John Devereaux, a Captain in a Yeoman Battalion, was charged with treason for aiding and assisting in the 1798 Irish rebellion at Vinegar Hill in Wexford, Ireland. Sentenced to life transportation at Cork, he arrived in Sydney in 1802 aboard the Atlas. It is thought he was involved in the Irish Uprising at Castle Hill in March 1804 and was sent to Norfolk Island on the Lady Nelson, arriving on 23 June.
It would have been about this time that he began a relationship with his future wife, Harriet McCarthy. Harriet was expecting their first child at her departure of the island for VDL on the Porpoise. On 15 May 1808, Devereux departed Norfolk Island on the Estramina arriving in Hobart on 5 June 1808. The couple married on 13 June 1808 at St Davids, Hobart.
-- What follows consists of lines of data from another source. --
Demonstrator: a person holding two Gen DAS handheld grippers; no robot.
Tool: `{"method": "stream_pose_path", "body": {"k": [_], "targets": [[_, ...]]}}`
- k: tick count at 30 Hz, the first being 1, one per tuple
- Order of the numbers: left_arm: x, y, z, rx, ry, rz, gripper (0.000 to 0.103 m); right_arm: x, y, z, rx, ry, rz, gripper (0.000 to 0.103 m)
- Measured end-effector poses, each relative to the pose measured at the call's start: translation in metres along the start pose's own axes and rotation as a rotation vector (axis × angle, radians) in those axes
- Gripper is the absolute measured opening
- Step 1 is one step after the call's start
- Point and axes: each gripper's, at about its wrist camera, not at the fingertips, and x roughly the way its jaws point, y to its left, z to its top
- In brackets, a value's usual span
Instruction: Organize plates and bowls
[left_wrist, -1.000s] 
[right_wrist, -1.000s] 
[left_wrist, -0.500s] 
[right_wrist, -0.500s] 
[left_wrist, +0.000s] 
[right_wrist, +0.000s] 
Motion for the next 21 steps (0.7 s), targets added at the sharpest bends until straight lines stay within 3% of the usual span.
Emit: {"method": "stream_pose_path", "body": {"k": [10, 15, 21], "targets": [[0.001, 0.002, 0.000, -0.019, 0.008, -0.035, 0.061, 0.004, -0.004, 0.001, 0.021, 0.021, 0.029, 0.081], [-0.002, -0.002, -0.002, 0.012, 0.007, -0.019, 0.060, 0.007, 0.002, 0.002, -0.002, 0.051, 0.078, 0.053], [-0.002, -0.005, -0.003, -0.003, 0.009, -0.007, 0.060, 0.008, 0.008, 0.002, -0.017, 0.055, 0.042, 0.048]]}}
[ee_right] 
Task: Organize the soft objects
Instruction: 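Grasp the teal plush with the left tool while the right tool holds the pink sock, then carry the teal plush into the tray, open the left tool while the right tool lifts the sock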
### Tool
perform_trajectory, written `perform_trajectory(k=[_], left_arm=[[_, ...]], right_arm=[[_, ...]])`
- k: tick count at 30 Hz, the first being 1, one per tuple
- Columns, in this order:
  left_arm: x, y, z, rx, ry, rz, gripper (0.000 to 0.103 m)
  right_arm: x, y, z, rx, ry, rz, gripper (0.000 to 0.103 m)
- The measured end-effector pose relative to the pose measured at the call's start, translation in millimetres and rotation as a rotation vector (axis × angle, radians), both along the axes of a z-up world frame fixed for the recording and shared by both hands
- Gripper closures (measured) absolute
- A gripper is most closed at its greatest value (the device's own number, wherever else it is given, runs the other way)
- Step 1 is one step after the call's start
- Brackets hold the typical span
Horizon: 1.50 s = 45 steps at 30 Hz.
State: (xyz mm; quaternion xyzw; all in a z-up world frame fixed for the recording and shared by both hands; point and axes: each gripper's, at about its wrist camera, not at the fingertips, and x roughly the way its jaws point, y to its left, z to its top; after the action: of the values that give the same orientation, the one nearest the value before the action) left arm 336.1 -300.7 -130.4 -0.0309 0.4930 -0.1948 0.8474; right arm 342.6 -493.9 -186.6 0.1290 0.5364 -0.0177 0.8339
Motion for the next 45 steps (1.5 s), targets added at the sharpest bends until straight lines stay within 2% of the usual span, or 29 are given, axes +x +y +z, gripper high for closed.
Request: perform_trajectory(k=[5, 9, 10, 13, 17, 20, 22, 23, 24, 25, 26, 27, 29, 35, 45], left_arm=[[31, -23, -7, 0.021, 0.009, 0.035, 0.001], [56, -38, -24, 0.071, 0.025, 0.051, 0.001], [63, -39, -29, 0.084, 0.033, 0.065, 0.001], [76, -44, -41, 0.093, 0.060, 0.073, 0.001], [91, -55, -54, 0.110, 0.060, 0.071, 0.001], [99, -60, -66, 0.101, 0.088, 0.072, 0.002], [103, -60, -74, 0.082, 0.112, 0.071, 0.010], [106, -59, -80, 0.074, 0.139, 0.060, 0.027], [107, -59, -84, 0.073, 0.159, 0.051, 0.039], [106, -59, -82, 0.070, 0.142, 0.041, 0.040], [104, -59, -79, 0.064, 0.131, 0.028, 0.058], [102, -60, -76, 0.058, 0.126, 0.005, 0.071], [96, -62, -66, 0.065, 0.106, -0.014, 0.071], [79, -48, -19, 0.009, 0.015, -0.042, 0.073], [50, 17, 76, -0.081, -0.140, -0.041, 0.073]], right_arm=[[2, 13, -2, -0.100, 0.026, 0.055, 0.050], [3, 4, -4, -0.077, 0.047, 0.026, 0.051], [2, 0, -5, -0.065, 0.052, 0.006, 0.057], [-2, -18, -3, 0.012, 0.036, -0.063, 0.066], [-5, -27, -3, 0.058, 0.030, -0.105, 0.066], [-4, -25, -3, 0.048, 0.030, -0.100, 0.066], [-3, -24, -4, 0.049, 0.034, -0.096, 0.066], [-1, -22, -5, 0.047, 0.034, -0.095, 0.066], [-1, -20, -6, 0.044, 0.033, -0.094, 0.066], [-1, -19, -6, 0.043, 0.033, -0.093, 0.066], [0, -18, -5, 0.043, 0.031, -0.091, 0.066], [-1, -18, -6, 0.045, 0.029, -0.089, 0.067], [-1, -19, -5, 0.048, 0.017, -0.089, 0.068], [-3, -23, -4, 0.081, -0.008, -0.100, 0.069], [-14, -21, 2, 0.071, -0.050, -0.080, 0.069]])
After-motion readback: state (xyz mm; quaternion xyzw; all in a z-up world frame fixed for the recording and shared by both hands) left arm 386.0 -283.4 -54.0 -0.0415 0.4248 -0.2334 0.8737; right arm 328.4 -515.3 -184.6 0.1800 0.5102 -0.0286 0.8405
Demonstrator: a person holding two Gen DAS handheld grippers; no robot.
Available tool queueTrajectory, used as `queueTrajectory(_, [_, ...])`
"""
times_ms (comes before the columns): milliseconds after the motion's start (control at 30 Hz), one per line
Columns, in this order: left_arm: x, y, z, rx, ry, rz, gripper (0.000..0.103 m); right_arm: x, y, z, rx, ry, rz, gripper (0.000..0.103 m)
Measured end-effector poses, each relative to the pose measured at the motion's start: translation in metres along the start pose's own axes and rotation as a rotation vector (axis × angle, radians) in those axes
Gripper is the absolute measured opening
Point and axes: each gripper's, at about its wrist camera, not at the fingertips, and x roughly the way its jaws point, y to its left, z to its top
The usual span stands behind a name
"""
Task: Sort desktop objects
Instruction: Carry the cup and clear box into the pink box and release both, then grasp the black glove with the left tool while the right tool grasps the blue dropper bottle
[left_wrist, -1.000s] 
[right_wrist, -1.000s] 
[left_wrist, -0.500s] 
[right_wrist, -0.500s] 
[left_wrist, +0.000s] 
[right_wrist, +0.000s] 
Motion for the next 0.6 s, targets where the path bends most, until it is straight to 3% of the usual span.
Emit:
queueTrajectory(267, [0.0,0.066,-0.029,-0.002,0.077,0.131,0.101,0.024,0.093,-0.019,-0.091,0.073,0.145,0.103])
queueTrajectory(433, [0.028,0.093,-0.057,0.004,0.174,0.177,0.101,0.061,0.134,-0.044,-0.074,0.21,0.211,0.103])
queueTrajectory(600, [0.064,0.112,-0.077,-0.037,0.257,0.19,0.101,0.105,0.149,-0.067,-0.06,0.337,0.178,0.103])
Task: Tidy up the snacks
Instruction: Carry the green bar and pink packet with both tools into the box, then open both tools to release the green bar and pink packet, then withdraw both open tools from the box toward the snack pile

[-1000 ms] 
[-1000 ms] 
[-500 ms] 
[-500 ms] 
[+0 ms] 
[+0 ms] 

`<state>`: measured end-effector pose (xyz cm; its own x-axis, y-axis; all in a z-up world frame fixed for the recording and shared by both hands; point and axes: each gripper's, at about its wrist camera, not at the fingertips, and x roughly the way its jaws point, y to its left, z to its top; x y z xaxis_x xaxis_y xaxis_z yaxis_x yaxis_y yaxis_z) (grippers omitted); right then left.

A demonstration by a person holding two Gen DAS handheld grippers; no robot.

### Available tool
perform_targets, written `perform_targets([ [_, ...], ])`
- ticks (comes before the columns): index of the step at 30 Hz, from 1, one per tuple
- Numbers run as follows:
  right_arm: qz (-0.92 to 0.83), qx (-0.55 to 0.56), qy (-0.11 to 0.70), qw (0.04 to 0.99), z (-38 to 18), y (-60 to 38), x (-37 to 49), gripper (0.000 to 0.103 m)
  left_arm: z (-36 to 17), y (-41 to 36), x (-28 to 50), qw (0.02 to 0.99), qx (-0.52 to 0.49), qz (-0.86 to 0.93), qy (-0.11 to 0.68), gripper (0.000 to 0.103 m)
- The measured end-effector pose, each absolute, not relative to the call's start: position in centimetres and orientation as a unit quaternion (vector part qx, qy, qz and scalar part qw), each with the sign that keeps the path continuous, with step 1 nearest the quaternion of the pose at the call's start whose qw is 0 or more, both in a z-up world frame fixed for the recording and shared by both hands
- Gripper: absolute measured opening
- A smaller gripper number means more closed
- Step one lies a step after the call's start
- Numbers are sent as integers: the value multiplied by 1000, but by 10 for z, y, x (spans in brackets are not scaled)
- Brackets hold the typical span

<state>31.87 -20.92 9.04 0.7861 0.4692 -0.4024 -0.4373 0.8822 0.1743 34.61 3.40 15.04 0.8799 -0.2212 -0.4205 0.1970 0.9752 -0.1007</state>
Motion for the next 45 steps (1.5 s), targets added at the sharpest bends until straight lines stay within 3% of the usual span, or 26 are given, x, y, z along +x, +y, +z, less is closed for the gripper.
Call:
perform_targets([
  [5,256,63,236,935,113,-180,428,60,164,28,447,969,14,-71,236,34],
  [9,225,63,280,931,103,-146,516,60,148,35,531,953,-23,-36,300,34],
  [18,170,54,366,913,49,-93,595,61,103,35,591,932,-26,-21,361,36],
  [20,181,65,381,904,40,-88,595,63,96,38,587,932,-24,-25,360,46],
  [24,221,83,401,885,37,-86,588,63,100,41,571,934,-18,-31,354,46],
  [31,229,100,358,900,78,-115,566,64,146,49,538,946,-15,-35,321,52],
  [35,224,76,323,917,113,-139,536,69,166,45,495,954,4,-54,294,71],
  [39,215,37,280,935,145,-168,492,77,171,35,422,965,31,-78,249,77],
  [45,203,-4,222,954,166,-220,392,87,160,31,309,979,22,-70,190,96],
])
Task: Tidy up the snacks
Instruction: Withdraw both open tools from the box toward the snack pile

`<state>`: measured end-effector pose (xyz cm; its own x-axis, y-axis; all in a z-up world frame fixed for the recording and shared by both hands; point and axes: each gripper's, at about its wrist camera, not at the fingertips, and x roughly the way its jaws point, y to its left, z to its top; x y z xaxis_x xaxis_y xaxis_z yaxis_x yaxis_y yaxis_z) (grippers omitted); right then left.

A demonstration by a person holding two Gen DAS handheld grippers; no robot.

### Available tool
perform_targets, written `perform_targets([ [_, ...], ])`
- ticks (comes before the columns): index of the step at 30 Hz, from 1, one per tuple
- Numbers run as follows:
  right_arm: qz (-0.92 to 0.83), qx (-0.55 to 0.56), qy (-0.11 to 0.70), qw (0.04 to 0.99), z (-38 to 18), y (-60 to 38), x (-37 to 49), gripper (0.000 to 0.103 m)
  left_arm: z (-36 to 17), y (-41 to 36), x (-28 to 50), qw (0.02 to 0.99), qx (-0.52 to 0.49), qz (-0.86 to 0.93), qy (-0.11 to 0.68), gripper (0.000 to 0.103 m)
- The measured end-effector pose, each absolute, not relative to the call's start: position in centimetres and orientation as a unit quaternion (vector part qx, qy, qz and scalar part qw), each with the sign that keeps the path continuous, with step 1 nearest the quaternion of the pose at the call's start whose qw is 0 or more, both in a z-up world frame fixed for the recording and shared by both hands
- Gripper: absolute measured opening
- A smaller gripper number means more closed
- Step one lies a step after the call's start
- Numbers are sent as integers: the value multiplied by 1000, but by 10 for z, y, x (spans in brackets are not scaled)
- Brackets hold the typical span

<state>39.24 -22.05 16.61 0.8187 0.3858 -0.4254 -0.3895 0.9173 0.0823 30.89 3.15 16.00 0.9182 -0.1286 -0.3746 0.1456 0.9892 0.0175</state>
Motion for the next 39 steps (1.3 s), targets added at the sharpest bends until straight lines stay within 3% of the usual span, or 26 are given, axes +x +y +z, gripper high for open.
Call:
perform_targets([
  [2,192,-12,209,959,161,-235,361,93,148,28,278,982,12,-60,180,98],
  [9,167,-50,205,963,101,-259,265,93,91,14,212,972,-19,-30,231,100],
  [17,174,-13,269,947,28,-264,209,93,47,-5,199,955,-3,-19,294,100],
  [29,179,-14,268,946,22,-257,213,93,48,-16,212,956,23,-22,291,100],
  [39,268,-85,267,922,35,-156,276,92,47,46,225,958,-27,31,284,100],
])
Devereux was granted 60 acres of land at Herdsman’s Cove near Green Point, Bridgewater in the Derwent Valley. The grant was very close to his father-in-law John McCarthy. About 1832 the family moved to Black Brush, a few miles south of Green Ponds. On 19 June 1832 their house and land at Black Brush was sold for 600 pounds. Nothing is known regarding the death of John Devereux. Some sources say he died enroute to Ireland, while attempting to visit family.
Devereux’s wife Harriet remarried in September 1847 in Hobart. Under British law she had to have been out of communication for 6 years before being allowed to remarry. There is a shipping record of a John Devereux travelling with Ann and William Hartley Budd aboard the brig Frances to Port Phillip in Nov 1838 which maybe Devereux leaving VDL for good (or it could have been Ann's brother). No death record has been found in the colony.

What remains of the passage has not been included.